Si vous ne nous prêtiez pas votre force, c'est que vous croiriez que notre politique est mauvaise, qu'il y a une meilleure politique à suivre; je pourrais m'en affliger, mais je ne m'en étonnerais pas. Vous en avez le droit; c'est à vous d'en user dans toute sa plénitude; et une Chambre qui use de tout son droit, qui fait ce que nous vous demandons de faire aujourd'hui, ne perd à coup sûr rien de sa considération, de son influence, de son autorité.

Soyez-en sûrs, messieurs, ce qui se passe maintenant devant vous sera un jour, dans votre histoire, un des actes qui auront le plus étendu, consolidé l'autorité et la considération de la Chambre.
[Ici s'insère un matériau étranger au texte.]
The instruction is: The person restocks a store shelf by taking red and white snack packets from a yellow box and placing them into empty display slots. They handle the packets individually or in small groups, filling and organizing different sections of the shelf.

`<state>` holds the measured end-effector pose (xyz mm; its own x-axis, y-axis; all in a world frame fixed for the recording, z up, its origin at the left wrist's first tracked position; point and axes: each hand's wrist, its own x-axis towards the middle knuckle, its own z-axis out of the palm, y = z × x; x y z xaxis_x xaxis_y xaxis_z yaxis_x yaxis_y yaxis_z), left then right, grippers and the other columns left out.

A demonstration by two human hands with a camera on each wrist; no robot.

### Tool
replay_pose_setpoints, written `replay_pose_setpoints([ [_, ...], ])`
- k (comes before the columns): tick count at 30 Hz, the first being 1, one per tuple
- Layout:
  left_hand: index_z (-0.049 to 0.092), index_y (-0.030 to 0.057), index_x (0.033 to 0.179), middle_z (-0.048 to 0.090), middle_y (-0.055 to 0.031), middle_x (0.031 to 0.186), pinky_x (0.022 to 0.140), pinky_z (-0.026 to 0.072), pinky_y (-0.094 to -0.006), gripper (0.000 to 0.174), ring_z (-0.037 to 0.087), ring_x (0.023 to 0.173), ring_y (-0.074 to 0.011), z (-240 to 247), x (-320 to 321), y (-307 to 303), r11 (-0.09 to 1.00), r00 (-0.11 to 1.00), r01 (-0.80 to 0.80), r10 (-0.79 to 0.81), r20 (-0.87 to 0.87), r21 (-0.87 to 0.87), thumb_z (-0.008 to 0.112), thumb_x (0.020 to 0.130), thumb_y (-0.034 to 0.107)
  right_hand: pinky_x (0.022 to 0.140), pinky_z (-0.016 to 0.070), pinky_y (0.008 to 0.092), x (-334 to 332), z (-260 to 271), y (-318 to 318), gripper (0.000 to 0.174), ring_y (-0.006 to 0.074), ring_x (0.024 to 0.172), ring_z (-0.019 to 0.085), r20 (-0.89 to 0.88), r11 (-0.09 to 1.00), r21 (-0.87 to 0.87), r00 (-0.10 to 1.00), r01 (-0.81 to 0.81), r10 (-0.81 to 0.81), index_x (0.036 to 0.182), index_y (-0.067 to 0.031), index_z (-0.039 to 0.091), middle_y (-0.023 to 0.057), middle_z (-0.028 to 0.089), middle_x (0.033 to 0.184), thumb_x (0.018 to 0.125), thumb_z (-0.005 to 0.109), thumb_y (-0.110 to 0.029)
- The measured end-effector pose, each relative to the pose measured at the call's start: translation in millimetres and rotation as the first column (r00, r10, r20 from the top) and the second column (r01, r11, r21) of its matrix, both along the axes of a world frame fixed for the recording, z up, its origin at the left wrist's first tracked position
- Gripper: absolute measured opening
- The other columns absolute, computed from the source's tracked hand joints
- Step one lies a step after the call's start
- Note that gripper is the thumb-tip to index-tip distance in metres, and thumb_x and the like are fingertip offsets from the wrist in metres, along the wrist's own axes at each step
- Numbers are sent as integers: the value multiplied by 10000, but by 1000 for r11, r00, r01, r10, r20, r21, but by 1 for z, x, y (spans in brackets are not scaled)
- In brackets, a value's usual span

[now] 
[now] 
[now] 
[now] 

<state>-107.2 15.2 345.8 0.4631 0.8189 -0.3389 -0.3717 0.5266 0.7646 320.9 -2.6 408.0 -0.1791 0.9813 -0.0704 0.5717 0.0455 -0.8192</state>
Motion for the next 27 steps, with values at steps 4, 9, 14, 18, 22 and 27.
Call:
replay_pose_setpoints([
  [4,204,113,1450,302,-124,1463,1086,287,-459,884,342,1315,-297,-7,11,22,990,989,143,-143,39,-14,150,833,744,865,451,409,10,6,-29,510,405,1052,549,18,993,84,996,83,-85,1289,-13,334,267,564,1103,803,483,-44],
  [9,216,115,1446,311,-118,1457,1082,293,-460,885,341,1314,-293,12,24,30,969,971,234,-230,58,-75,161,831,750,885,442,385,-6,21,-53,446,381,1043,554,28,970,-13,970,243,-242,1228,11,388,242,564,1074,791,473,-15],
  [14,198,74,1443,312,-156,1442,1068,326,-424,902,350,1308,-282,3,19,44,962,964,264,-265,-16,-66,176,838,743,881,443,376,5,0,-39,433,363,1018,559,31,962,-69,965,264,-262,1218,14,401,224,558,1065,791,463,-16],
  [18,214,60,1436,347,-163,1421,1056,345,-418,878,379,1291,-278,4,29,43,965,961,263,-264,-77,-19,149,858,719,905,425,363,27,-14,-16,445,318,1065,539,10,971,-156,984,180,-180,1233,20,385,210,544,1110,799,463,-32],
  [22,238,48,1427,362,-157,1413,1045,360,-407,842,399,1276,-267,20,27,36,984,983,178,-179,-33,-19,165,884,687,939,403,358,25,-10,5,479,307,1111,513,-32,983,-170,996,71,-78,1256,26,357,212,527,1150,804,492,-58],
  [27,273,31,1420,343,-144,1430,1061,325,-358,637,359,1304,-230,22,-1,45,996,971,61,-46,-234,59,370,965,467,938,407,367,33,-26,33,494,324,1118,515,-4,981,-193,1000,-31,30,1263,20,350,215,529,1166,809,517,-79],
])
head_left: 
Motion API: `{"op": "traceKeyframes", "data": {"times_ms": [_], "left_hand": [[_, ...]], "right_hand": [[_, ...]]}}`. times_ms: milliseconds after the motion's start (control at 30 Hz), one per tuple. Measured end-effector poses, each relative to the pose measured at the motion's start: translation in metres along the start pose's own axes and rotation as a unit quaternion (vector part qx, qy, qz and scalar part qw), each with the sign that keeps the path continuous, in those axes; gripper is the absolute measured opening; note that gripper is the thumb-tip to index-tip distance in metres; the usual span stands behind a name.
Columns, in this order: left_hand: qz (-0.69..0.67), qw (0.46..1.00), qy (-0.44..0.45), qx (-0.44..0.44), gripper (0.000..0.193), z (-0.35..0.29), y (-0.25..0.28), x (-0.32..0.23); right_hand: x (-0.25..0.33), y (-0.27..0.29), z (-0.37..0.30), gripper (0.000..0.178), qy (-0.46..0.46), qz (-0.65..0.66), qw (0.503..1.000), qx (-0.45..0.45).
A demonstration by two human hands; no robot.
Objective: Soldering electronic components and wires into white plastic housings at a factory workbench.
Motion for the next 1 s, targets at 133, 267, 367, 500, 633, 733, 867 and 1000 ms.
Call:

C'est dans votre propre intérêt, comme dans celui du pouvoir, que nous vous demandons d'être tout ce que vous avez le droit d'être d'après la Charte de 1830 et de le dire hautement. (Marques nombreuses d'adhésion.)


--Chambre des députés,--Séance du 6 décembre 1831.--

M. Guizot, ministre de l'instruction publique.--Messieurs, je ne retiendrai pas longtemps la Chambre; elle nous rendra cette justice que nous nous sommes constamment appliqués dans cette discussion à concilier les égards dus à l'adresse qu'elle a faite au mois d'août avec ce que nous regardons comme une nécessité politique de la situation du pays et de la nôtre en particulier.

Je ne veux pas rengager la question dans son ensemble.

Plusieurs voix.--La discussion est fermée. (Bruit, agitation.)

M. le ministre de l'instruction publique.--J'attendrai le silence, messieurs; j'ai besoin et droit de dire à la Chambre ce que je crois utile dans l'intérêt de mon pays, et pour l'acquit de mon propre honneur.

Nous nous sommes, comme j'avais l'honneur de le dire à la Chambre, nous nous sommes constamment appliqués à concilier les égards dus à un acte de la Chambre, à son adresse, avec ce que nous regardons comme le besoin le plus pressant de la situation du pays.

Ce besoin, c'est de sortir de l'incertitude dans laquelle, n'importe par quelle cause, le pays se trouve plongé. (Bruit aux extrémités.)